Task item — All of the records below must be reproduced exactly, minus any pictures.
+---+
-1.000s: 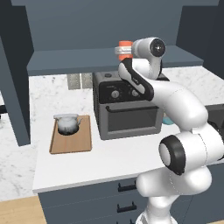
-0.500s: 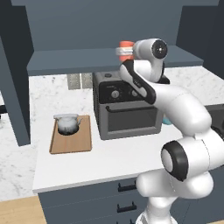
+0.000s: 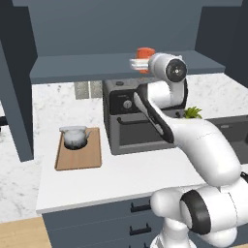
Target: Pick the kettle from the counter and place it on the tray. Then pick the mug from the cabinet and place it on the tray. Then close the cabinet doors.
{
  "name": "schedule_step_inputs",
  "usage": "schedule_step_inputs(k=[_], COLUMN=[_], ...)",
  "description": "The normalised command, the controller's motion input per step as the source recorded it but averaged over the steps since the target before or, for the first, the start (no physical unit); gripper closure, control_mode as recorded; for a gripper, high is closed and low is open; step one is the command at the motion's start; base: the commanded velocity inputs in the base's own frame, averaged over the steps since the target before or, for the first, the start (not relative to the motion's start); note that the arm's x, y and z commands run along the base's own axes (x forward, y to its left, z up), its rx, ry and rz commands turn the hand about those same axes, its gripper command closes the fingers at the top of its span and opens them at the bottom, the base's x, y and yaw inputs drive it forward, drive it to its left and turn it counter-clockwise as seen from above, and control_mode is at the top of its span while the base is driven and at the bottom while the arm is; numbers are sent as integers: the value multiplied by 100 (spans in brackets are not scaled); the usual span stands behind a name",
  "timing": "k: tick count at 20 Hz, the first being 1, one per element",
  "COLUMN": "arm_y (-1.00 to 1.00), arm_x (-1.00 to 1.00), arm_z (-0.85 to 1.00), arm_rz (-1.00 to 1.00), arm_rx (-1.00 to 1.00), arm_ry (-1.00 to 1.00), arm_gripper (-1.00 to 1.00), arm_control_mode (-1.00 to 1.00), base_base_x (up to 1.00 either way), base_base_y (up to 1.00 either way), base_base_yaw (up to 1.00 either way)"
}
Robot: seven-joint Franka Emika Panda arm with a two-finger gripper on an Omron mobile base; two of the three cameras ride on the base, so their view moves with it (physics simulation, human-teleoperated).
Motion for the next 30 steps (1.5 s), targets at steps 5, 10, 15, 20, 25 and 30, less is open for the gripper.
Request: schedule_step_inputs(k=[5, 10, 15, 20, 25, 30], arm_y=[54, 31, 21, 34, 50, 58], arm_x=[-59, -61, -51, -40, -22, -2], arm_z=[11, 6, -9, -31, -47, -47], arm_rz=[-31, -27, -12, -9, -4, 0], arm_rx=[0, 4, 3, 0, 0, 0], arm_ry=[-7, 0, 0, 0, 0, 9], arm_gripper=[100, 100, 100, 100, 100, 100], arm_control_mode=[-100, -100, -100, -100, -100, -100], base_base_x=[0, 0, 0, 0, 0, 0], base_base_y=[0, 0, 0, 0, 0, 0], base_base_yaw=[0, 0, 0, 0, 0, 0])
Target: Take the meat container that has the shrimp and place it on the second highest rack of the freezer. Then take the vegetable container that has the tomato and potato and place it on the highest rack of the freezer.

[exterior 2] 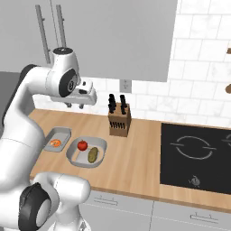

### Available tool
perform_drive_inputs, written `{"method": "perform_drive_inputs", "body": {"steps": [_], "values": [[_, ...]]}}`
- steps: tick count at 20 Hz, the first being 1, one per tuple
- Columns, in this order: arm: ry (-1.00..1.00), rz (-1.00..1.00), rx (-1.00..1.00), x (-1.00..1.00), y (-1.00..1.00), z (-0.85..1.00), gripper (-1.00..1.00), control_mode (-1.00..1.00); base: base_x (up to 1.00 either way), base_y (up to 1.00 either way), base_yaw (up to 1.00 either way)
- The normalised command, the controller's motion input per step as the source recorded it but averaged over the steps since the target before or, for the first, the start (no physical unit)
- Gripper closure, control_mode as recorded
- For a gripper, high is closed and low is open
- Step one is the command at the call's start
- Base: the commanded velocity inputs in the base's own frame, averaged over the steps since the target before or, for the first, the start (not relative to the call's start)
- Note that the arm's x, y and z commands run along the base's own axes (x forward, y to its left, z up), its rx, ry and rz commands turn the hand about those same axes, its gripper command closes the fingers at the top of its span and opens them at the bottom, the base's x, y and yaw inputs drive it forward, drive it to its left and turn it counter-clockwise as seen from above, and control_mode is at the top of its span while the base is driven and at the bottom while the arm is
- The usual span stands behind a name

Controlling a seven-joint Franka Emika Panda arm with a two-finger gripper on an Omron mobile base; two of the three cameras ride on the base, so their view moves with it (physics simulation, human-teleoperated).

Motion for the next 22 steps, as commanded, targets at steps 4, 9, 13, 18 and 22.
{"method": "perform_drive_inputs", "body": {"steps": [4,9,13,18,22], "values": [[0.06,0.0,0.0,-0.12,0.13,-0.05,-1.0,-1.0,0.0,0.0,0.0],[0.16,0.16,-0.08,-0.53,0.93,-0.11,-1.0,-1.0,0.0,0.0,0.0],[0.22,0.54,-0.06,-0.13,1.0,-0.14,-1.0,-1.0,0.0,0.0,0.0],[0.07,0.49,-0.01,0.0,0.76,-0.42,-1.0,-1.0,0.0,0.0,0.0],[0.0,0.27,-0.01,0.1,0.34,-0.54,-1.0,-1.0,0.0,0.0,0.0]]}}
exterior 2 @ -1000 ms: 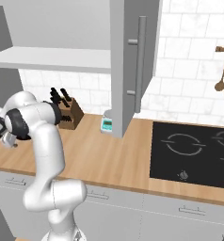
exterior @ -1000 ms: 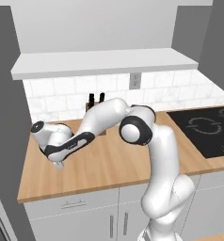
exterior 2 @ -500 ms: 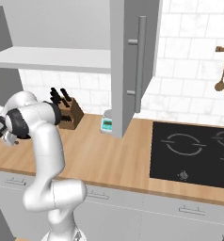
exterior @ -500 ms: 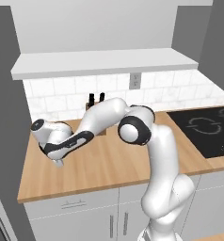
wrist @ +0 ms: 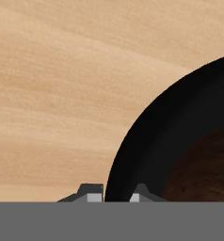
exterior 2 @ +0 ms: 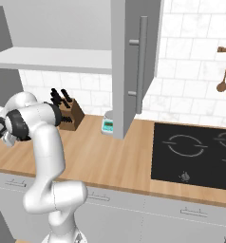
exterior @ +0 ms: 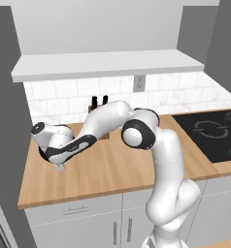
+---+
Written answer —
-1.000s: 
-0.500s: 
+0.000s: 
Target: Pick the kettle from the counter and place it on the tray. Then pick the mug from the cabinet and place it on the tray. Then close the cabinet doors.
{
  "name": "schedule_step_inputs",
  "usage": "schedule_step_inputs(k=[_], COLUMN=[_], ...)",
  "description": "The normalised command, the controller's motion input per step as the source recorded it but averaged over the steps since the target before or, for the first, the start (no physical unit); gripper closure, control_mode as recorded; for a gripper, high is closed and low is open; step one is the command at the motion's start; base: the commanded velocity inputs in the base's own frame, averaged over the steps since the target before or, for the first, the start (not relative to the motion's start); note that the arm's x, y and z commands run along the base's own axes (x forward, y to its left, z up), its rx, ry and rz commands turn the hand about those same axes, its gripper command closes the fingers at the top of its span and opens them at the bottom, the base's x, y and yaw inputs drive it forward, drive it to its left and turn it counter-clockwise as seen from above, and control_mode is at the top of its span while the base is driven and at the bottom while the arm is; numbers are sent as integers: the value multiplied by 100 (spans in brackets are not scaled); the usual span stands behind a name",
  "timing": "k: tick count at 20 Hz, the first being 1, one per element",
  "COLUMN": "arm_y (-1.00 to 1.00), arm_x (-1.00 to 1.00), arm_z (-0.85 to 1.00), arm_rz (-1.00 to 1.00), arm_rx (-1.00 to 1.00), arm_ry (-1.00 to 1.00), arm_gripper (-1.00 to 1.00), arm_control_mode (-1.00 to 1.00), base_base_x (up to 1.00 either way), base_base_y (up to 1.00 either way), base_base_yaw (up to 1.00 either way)"
}
Robot: seven-joint Franka Emika Panda arm with a two-finger gripper on an Omron mobile base; two of the three cameras ride on the base, so their view moves with it (physics simulation, human-teleoperated).
Motion for the next 30 steps (1.5 s), targets at steps 5, 10, 15, 20, 25 and 30, less is open for the gripper.
Request: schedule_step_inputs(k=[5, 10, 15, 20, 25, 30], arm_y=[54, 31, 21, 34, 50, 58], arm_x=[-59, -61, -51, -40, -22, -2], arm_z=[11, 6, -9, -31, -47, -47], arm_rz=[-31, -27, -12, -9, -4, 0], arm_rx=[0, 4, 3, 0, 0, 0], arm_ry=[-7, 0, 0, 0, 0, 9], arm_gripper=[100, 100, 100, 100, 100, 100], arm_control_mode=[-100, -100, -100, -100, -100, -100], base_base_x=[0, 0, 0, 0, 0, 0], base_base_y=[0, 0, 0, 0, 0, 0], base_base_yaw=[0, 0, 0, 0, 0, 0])
Target: Take the meat container that has the shrimp and place it on the second highest rack of the freezer. Then take the vegetable container that has the tomato and potato and place it on the highest rack of the freezer.

[exterior 2] 

### Available tool
perform_drive_inputs, written `{"method": "perform_drive_inputs", "body": {"steps": [_], "values": [[_, ...]]}}`
- steps: tick count at 20 Hz, the first being 1, one per tuple
- Columns, in this order: arm: ry (-1.00..1.00), rz (-1.00..1.00), rx (-1.00..1.00), x (-1.00..1.00), y (-1.00..1.00), z (-0.85..1.00), gripper (-1.00..1.00), control_mode (-1.00..1.00); base: base_x (up to 1.00 either way), base_y (up to 1.00 either way), base_yaw (up to 1.00 either way)
- The normalised command, the controller's motion input per step as the source recorded it but averaged over the steps since the target before or, for the first, the start (no physical unit)
- Gripper closure, control_mode as recorded
- For a gripper, high is closed and low is open
- Step one is the command at the call's start
- Base: the commanded velocity inputs in the base's own frame, averaged over the steps since the target before or, for the first, the start (not relative to the call's start)
- Note that the arm's x, y and z commands run along the base's own axes (x forward, y to its left, z up), its rx, ry and rz commands turn the hand about those same axes, its gripper command closes the fingers at the top of its span and opens them at the bottom, the base's x, y and yaw inputs drive it forward, drive it to its left and turn it counter-clockwise as seen from above, and control_mode is at the top of its span while the base is driven and at the bottom while the arm is
- The usual span stands behind a name

Controlling a seven-joint Franka Emika Panda arm with a two-finger gripper on an Omron mobile base; two of the three cameras ride on the base, so their view moves with it (physics simulation, human-teleoperated).

Motion for the next 22 steps, as commanded, targets at steps 4, 9, 13, 18 and 22.
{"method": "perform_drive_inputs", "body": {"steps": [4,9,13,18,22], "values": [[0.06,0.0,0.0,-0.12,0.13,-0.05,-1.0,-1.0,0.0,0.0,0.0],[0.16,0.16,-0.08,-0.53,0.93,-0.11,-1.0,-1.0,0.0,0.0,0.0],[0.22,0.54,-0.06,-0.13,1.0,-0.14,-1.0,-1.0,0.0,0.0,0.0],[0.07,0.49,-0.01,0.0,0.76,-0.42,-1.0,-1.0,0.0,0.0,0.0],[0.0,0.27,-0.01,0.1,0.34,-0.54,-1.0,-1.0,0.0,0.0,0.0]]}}
exterior 2 @ -1000 ms: 
exterior @ -1000 ms: 
exterior 2 @ -500 ms: 
exterior @ -500 ms: 
wrist @ +0 ms: 
exterior 2 @ +0 ms: 
exterior @ +0 ms: 

The exercise is now finished.